Silent and swift the chief departed;
Dark o'er the bosom of the hill,
Along the rocks she marked him steal,
Then in the thicket's depths he darted;
And she was left, alone to feel
The sad impatience that would see
The measure of its misery;
That hath, in man, nor hope nor friend,
Nor knows what time its wo shall end.
Then fervently the lone one prayed,
In this her trying hour, for aid.

XV.

Sad rose the morning; not in bloom
Awakening radiant from the gloom;
All nature gladdening as it spread,
And light and life, and glory shed;

237

Not sporting on the gentle gale,
That floats o'er stream and dewy vale;
Not bursting mid the kindling heaven,
Its hues in gold and purple given;—
For now, in dreary twilight lay
The scene beneath its mantle gray;
Mute was the melody of morn,
And hushed was nature's harp forlorn.
Alone, above the vaporous clouds,
That hung, with mournful hue, like shrouds,
O'er every distant peak,
Rose a faint line, as morning here
Thro' the dark hosts her flag would rear,
The coming day to speak.
Purple it seemed, yet lost and blending,
With the dull hues around ascending;
And a soft roseate tint was seen,
At intervals, the shades between;
As changeful, as unfixed it spread,
As the last bloom, ere life has fled.
But as the light of day uprose,
Those transient tints of beauty close;

238

In volumes dense, o'er earth and main,
Descend the wreathing mists again;
Pocasset's long and verdant coast
In that unwelcome veil was lost,
With sweep of hills and forests wide,
And sparkling waves between that glide;
Where, glancing o'er the sunny isles,
That stud the water's dimpling smiles,
The eye might ocean's breast explore,
Or scan the western streams that pour
Their tides on Narraganset's shore;
Or upward, to Patuxet's side,
Extend the tribute of their pride.
But now the scene had narrow bound,
And scarce the mountain's base beyond,
Was aught distinctly seen:
Strange were the shapes that seemed to rise
Imperfectly upon the eyes;
And wildered fancy here might form
The awful Spirit of the storm,
In all his terrors drest;

239

Stretching his giant arms abroad,
And throned where footsteps never trod;
Or high in gloomy car upborne,
Rushing to combat with the morn,
Upon the tempest's breast.

XVI.

The account of the ambushment and death of Philip, is taken from Captain Church.

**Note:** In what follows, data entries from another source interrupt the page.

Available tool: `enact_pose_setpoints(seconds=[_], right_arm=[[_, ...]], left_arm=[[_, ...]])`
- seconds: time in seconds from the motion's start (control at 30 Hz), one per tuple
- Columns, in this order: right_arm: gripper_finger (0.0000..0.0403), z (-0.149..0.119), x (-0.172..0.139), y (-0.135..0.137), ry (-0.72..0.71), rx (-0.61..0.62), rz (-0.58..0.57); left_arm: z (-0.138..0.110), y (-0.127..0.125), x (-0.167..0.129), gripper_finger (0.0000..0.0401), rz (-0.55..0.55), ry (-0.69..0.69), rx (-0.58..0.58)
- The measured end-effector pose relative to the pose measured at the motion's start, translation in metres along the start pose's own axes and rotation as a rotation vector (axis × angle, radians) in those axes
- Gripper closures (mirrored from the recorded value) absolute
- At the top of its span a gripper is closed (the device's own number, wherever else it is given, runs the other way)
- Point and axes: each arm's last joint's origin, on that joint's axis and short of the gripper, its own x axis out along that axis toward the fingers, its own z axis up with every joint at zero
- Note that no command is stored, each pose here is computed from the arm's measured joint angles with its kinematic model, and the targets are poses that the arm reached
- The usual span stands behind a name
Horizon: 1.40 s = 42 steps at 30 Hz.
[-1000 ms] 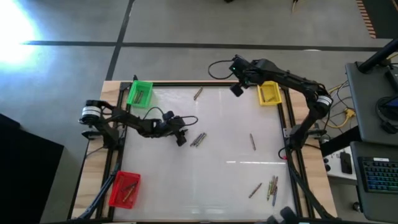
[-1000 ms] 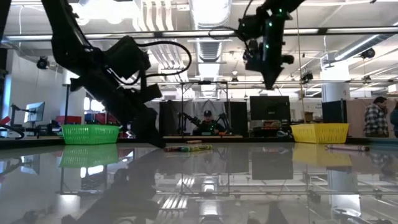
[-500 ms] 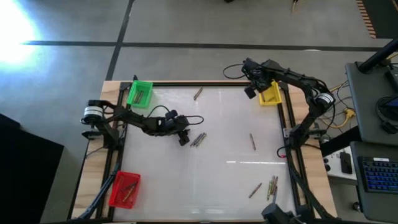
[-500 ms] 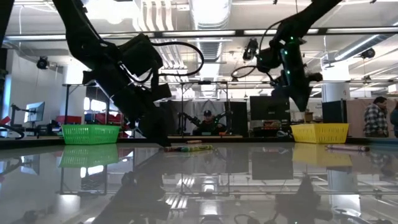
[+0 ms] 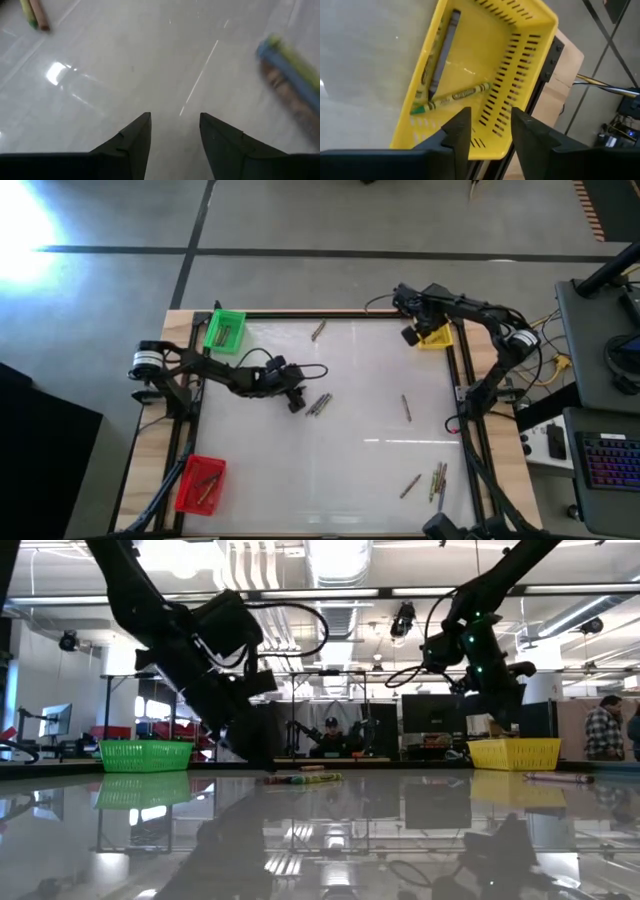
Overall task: Sort crayons
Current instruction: Put the blue crayon into the yellow basket
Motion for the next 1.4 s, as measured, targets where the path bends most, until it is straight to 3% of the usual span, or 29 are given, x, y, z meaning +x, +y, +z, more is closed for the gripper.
enact_pose_setpoints(seconds=[0.3,0.6,0.83,1.07,1.27,1.4], right_arm=[[0.0269,-0.044,-0.021,0.014,-0.085,-0.099,0.032],[0.0269,-0.127,-0.062,0.037,-0.235,-0.127,0.347],[0.0269,-0.184,-0.063,0.065,-0.124,-0.196,0.492],[0.0270,-0.243,-0.071,0.099,0.014,-0.288,0.509],[0.0275,-0.297,-0.067,0.118,0.158,-0.378,0.414],[0.0275,-0.322,-0.063,0.126,0.247,-0.374,0.361]], left_arm=[[0.029,-0.006,-0.007,0.0260,-0.054,-0.077,-0.030],[0.041,-0.026,-0.014,0.0276,-0.146,-0.114,-0.003],[0.056,-0.042,-0.023,0.0286,-0.194,-0.163,0.019],[0.061,-0.052,-0.029,0.0288,-0.213,-0.169,0.069],[0.059,-0.051,-0.028,0.0288,-0.207,-0.158,0.102],[0.060,-0.051,-0.028,0.0288,-0.205,-0.160,0.115]])
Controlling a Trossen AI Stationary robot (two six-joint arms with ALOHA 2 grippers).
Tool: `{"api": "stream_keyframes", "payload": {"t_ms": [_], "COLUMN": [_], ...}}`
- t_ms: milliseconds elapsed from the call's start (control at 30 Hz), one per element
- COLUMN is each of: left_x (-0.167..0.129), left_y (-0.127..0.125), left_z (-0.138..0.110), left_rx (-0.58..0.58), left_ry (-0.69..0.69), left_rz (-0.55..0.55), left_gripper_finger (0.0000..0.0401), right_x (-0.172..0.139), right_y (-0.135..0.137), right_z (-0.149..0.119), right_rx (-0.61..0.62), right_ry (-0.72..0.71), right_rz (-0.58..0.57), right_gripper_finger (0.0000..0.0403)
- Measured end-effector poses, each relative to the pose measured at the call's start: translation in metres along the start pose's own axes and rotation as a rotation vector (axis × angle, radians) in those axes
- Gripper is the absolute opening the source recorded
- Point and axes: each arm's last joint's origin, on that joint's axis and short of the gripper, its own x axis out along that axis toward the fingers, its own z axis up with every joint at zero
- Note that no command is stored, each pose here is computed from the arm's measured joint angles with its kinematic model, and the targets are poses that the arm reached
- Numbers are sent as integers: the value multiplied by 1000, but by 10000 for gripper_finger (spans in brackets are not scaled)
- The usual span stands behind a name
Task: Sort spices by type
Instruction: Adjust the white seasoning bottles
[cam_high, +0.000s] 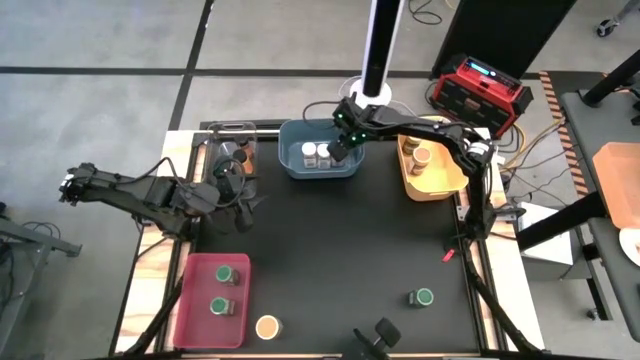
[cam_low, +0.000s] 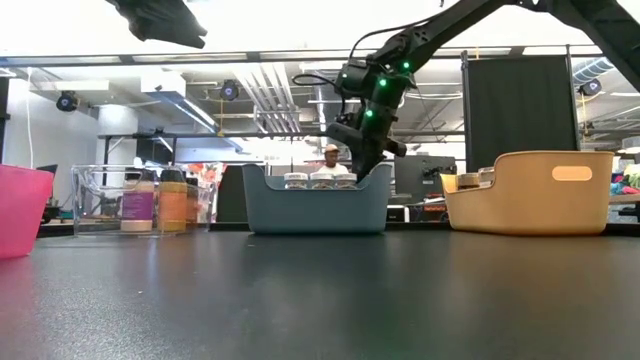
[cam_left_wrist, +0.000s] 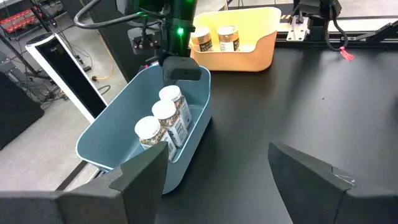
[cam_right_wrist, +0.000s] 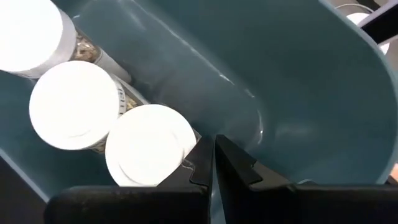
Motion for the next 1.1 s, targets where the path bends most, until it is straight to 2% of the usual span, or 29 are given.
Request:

“By that time they were got over the ferry, and came near the ground, half the night was spent. The Captain commands a halt, and bringing the company together, he asked Major Sandford's and Captain Golding's advice, what method was best to take in making the onset, but they declined giving him any advice, telling him, That his great experience and success forbid their taking upon them to give advice. Then Captain Church offered Captain Golding that he should have the honour (if he would please to accept of it) to beat up Philip's head quarters. He accepted the offer, and had his allotted number drawn out to him, and the pilot. Captain Church's instructions to him were to be very careful in his approach to the enemy, and be sure not to shew himself until by day light they might see and discern their own men from the enemy; told him also, that his custom in the like cases was, to creep, with his company, on their bellies, until they came as near as they could; and that as soon as the enemy discovered them they would cry out; and that was the word for his men to fire and fall on. Directed him, when the enemy should start, and take into the swamp, they should pursue with speed, every man shouting and making what noise they could; for he would give orders to his ambuscade to fire on any that should come silently.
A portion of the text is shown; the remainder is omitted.